The ideal mistress "sells" her "art" both literally and figuratively: she is a courtesan or prostitute--as Randolph's translation of Ausonius's "femina" by "wench" suggests--but she is also a "crafty" woman who knows how to make the male "pay" in the sense of struggle to attain her. Ausonius here follows Ovid's economic understanding of female value and male desire. In a poem arguing that forbidden things bring greater pleasure, Ovid claims that a woman's "price" ("pretium") is increased by difficulties in attaining her (Amores 3.4.29-31). Randolph's translation intensifies the Ausonian epigram's focus on the male as desirer and the female as desired object. In his final couplet Ausonius wishes for a clever mistress who "delights because she joins, (as they say) I wish to and I don't." Ausonius's phrase "I wish to and I don't" could refer either to the mistress's or to the speaker's desires (or both); Randolph restricts its effect to the male speaker: "And joyne at once in me these two / I will, and yet I will not do." Randolph imagines a woman who will preserve the poet's erotic interest by making him simultaneously wish to attain and defer consummation. The mistress's "art" of coyness thus will arouse in him an arousing combination of opposed sensations.

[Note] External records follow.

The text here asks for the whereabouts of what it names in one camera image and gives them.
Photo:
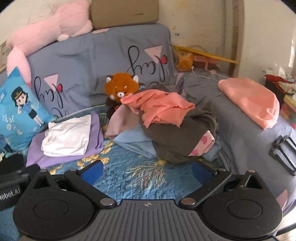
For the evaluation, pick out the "printed beige box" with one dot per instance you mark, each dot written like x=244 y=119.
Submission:
x=2 y=58

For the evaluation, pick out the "pink plush toy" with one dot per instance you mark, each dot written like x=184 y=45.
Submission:
x=57 y=25

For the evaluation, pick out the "black folding stand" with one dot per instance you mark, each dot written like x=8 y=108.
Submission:
x=276 y=148

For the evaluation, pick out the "purple folded garment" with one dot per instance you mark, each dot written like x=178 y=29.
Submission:
x=57 y=161

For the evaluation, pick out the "reddish woven basket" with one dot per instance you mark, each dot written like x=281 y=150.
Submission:
x=205 y=60

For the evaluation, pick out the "red panda plush toy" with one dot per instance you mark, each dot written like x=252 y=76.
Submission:
x=120 y=84

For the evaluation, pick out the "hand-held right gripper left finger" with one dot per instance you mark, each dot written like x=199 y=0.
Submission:
x=92 y=172

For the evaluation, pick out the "black garment white trim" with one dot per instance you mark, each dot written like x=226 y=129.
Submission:
x=11 y=164

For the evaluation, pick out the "pink heart-print garment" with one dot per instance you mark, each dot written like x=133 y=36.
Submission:
x=203 y=143

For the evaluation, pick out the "grey printed sofa cover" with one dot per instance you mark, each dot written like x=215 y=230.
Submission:
x=92 y=69

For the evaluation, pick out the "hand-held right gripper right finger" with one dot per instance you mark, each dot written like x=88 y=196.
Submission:
x=203 y=172

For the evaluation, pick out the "tan headrest cushion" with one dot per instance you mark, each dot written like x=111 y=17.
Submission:
x=124 y=14

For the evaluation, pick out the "light blue garment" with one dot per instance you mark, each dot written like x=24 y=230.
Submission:
x=134 y=141

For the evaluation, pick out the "white tissue paper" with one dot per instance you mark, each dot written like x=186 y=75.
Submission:
x=277 y=69

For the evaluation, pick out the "red cloth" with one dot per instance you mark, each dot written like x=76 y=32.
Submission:
x=275 y=78

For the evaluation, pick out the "orange plastic bag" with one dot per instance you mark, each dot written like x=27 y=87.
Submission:
x=183 y=61

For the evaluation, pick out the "yellow wooden stick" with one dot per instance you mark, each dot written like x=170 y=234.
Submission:
x=222 y=59

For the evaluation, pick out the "salmon pink towel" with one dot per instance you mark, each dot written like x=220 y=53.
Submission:
x=252 y=99

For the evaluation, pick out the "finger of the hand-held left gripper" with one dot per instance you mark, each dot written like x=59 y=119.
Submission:
x=25 y=173

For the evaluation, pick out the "blue quilted floral blanket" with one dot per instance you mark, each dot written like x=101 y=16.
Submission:
x=129 y=176

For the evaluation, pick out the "salmon pink garment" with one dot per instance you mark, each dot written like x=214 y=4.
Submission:
x=161 y=106

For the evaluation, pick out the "black storage box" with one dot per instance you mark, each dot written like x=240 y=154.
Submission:
x=272 y=92

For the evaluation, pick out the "dusty pink garment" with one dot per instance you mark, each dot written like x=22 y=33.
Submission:
x=122 y=122

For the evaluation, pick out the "dark grey garment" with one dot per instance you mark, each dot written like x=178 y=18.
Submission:
x=175 y=136

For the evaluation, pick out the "blue cartoon pillow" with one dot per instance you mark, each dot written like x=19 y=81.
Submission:
x=20 y=111

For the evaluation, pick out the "white shirt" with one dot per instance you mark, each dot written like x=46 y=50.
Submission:
x=69 y=136

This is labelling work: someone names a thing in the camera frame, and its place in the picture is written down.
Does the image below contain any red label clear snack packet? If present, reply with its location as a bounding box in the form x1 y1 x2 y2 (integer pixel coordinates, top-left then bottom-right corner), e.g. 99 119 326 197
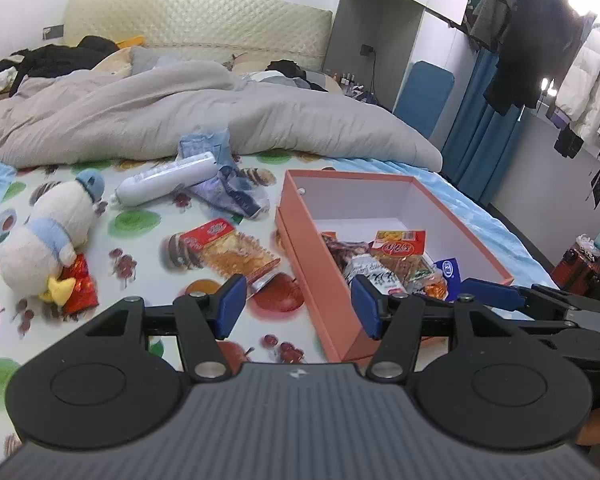
180 218 282 295

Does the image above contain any black clothes pile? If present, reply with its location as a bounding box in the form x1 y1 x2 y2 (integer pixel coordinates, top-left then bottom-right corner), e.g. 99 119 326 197
7 35 121 96

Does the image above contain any red suitcase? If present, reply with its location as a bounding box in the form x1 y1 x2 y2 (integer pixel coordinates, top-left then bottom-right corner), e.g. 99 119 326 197
550 247 600 291

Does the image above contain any blue white snack packet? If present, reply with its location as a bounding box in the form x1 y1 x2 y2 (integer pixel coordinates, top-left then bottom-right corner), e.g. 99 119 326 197
432 257 463 301

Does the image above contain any white plush duck toy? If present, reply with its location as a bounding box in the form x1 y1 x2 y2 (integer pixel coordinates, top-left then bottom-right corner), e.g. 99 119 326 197
0 170 107 303

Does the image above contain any grey duvet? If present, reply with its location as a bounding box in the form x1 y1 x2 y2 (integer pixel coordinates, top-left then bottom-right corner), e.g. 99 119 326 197
0 57 443 171

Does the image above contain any crumpled navy white wrapper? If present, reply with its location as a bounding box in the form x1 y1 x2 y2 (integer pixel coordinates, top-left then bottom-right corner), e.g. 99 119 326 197
187 164 272 219

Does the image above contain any white snack pouch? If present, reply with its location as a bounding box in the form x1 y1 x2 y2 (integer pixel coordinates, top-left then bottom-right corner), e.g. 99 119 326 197
325 239 406 296

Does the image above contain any light blue star blanket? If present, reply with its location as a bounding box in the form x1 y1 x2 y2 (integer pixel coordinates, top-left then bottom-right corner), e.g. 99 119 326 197
0 147 556 291

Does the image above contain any peach pillow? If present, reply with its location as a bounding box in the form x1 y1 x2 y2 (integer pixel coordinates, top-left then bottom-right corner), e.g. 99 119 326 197
92 50 133 78

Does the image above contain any white tube bottle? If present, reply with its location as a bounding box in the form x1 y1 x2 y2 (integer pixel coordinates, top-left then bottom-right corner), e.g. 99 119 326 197
111 152 218 208

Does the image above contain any fruit print mat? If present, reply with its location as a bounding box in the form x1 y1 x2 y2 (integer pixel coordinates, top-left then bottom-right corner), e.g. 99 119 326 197
0 152 371 461

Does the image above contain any black coat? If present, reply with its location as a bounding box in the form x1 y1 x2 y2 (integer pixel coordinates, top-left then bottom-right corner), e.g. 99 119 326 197
482 0 588 116

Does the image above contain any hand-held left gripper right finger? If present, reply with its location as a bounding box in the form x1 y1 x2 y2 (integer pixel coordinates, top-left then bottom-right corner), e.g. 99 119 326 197
350 275 538 382

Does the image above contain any orange cardboard box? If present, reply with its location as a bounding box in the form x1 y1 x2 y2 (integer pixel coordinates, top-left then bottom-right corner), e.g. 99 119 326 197
274 169 515 363

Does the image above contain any beige quilted headboard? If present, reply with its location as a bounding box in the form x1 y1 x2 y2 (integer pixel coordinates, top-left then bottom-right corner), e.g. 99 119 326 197
62 0 333 68

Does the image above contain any light blue plastic bag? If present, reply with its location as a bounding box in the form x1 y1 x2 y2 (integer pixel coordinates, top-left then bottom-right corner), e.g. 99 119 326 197
178 129 238 167

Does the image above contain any beige patterned pillow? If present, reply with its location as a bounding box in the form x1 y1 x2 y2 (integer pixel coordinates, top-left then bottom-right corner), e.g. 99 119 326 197
230 52 271 78

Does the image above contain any bright red snack packet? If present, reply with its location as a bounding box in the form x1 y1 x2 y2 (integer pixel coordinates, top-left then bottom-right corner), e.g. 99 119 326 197
59 253 101 315

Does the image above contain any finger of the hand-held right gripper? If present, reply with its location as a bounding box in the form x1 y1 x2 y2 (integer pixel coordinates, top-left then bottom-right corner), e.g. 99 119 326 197
512 316 586 337
462 279 600 313

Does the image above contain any grey striped jacket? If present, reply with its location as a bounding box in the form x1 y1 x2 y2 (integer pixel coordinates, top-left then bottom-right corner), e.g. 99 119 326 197
467 0 526 53

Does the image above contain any grey white garment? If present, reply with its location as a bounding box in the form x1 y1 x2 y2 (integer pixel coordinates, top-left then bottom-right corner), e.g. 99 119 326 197
245 72 311 88

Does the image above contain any group of small bottles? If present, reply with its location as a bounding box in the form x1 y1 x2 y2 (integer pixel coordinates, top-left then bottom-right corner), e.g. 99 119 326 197
334 72 366 93

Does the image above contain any orange red logo snack packet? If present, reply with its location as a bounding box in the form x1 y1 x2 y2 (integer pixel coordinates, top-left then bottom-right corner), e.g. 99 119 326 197
370 230 427 283

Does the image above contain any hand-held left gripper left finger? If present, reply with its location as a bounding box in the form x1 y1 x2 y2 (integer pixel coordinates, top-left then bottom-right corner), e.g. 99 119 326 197
82 274 248 382

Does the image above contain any small black garment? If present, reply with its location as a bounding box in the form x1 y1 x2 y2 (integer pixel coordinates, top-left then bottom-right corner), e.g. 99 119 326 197
554 125 586 158

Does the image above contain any white puffer jacket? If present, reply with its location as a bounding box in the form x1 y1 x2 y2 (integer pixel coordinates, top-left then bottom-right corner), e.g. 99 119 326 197
555 15 600 148

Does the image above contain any blue curtain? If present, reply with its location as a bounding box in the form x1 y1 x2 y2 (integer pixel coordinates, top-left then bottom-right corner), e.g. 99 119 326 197
442 47 531 206

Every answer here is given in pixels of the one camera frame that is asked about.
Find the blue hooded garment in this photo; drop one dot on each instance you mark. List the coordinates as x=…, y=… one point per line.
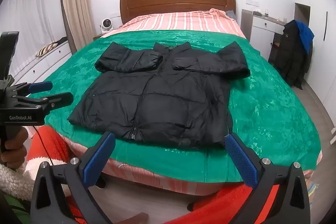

By associating the woman's avoidance of the "extremes" of acceptance and rejection with the male's contradictory sensations, Ausonius plays with the notion, common in both ancient and Renaissance thought, that the mean simultaneously avoids and combines opposite extremes.(29) In another epigram, entitled in Joseph Scaliger's Renaissance edition of Ausonius "An Exhortation to Moderation" ("Exortatio ad modestiam"), the Latin poet celebrates the moderation of King Agathocles of Sicily as a combination of extremes. In order to remind himself of his humble origins amidst his regal prosperity, Agathocles dined with ornate cups and rustic dishes, thus "mixing wealth and poverty together."(30) The seventeenth-century writer Owen Feltham, who translated the poem in one of his essays, reveals the perceived connection between combining and avoiding extremes by linking Ausonius's epigram with a Roman emperor's moderation in "neither too much . . . remember[ing], nor altogether . . . forget[ing] high position."(31) While in the Agathocles epigram Ausonius exploits the ethical resonances of the mean as a mixing of opposites, in the erotic epigram translated by Randolph he deploys the same notion as a formal pattern susceptible to witty manipulation.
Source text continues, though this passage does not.